Ionic liquid formulation delivers chemotherapy to tumors while destroying cancerous tissue

Feb. 12, 2021

A team from Mayo Clinic and Harvard University developed a new ionic liquid formulation that killed cancer cells and allowed uniform distribution of a chemotherapy drug into liver tumors and other solid tumors in the lab. This discovery could solve a problem that has long plagued drug delivery to tumors and provide new hope to patients with liver cancer awaiting a liver transplant, according to a news release from the Mayo Clinic.

The preclinical study results are published in Science Translational Medicine.

The researchers developed an ionic liquid — essentially salt in a liquid state — as an alternative way to deliver drugs into tumors through an ultrasound-guided needle injection. Once injected, they say the ionic liquid deposited the chemotherapy drugs uniformly, killing the cancer cells as the liquid engulfed the tumors.

The researchers reported this approach was successful in preclinical studies using freshly resected human tumors in the lab and liver tumors in animal models. In addition, the authors report that the chemotherapy remained in the targeted zone for the length of the 28-day trial.

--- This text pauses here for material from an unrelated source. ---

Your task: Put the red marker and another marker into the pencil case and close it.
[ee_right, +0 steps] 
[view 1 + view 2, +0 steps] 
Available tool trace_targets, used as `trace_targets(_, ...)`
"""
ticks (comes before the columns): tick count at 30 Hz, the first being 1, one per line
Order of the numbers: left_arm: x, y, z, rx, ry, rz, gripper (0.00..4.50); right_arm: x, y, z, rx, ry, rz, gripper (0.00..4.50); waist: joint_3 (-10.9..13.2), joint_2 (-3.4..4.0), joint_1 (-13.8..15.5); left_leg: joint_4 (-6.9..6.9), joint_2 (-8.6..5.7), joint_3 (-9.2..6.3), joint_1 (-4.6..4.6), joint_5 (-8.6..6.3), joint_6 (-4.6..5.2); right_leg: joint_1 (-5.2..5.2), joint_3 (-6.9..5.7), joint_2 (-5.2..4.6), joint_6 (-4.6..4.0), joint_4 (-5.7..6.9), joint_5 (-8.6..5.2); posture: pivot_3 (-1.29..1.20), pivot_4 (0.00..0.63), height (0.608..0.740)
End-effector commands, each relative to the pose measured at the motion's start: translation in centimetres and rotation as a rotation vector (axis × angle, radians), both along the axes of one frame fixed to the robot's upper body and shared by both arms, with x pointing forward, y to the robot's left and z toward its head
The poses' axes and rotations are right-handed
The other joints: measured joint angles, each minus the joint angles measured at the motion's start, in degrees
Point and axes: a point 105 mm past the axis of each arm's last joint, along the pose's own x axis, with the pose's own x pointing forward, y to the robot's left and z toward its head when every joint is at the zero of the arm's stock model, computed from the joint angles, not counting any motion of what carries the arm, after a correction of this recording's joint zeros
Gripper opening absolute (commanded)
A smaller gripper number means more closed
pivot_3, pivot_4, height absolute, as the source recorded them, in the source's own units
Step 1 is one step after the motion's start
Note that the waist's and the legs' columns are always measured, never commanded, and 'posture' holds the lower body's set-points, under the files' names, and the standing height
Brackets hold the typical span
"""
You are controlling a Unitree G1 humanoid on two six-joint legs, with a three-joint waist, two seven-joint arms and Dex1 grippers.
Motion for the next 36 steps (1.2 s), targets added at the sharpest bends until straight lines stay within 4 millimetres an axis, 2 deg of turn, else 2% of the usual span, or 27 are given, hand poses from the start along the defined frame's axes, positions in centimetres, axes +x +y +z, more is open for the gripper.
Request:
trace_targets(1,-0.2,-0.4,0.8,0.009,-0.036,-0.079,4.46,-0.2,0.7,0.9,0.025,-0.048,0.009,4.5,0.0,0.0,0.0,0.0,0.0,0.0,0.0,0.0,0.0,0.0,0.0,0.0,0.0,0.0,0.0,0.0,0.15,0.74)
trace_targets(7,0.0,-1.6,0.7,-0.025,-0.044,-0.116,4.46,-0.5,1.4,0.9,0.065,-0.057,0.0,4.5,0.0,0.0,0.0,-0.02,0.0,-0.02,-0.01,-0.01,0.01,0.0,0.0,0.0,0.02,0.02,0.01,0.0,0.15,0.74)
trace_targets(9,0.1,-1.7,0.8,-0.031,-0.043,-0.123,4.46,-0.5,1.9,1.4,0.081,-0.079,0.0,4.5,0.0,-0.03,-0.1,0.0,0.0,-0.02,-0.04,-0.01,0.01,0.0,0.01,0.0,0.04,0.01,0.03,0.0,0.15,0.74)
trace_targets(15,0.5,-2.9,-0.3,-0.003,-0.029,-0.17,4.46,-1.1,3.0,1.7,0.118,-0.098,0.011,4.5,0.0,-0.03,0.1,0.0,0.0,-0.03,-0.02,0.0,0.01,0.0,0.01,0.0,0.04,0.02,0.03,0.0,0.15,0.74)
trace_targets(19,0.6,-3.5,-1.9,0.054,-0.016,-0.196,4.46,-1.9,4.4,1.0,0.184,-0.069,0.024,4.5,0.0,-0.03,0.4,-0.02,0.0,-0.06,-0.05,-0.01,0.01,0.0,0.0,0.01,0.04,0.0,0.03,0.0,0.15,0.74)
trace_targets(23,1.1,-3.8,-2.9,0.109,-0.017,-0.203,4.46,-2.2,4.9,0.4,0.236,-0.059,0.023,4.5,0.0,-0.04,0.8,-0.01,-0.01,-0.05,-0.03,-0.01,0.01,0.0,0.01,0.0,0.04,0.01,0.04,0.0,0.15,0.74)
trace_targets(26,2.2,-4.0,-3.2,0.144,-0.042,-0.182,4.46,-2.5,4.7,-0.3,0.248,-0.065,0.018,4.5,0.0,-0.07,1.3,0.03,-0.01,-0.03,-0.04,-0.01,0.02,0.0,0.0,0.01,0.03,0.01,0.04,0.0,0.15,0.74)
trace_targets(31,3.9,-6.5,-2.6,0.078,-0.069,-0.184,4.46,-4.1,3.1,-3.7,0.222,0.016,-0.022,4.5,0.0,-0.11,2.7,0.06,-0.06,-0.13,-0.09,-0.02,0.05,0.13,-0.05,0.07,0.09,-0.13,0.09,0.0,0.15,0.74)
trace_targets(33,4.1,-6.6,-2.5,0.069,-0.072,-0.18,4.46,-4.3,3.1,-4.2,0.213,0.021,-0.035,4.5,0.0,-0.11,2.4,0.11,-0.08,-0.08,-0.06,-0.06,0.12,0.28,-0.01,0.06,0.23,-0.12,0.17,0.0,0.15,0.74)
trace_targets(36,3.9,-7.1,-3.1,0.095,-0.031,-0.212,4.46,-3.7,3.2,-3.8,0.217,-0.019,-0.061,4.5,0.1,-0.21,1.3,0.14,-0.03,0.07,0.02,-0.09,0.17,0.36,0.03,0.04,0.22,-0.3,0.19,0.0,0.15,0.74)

Whereas, drugs often wash away quickly from direct injection into tumors or from standard IV delivery of chemotherapy through the veins of the arm, the ionic liquid, which the authors call a "locally active agent for tumor treatment and eradication," or LATTE, also encouraged immune cell infiltration in the microenvironment of the tumor. This may play a role in achieving immunotherapy in solid tumors. The researchers say this could solve current challenges, especially in hepatocellular carcinoma ― the most common form of liver cancer ― where liver transplant can be curative.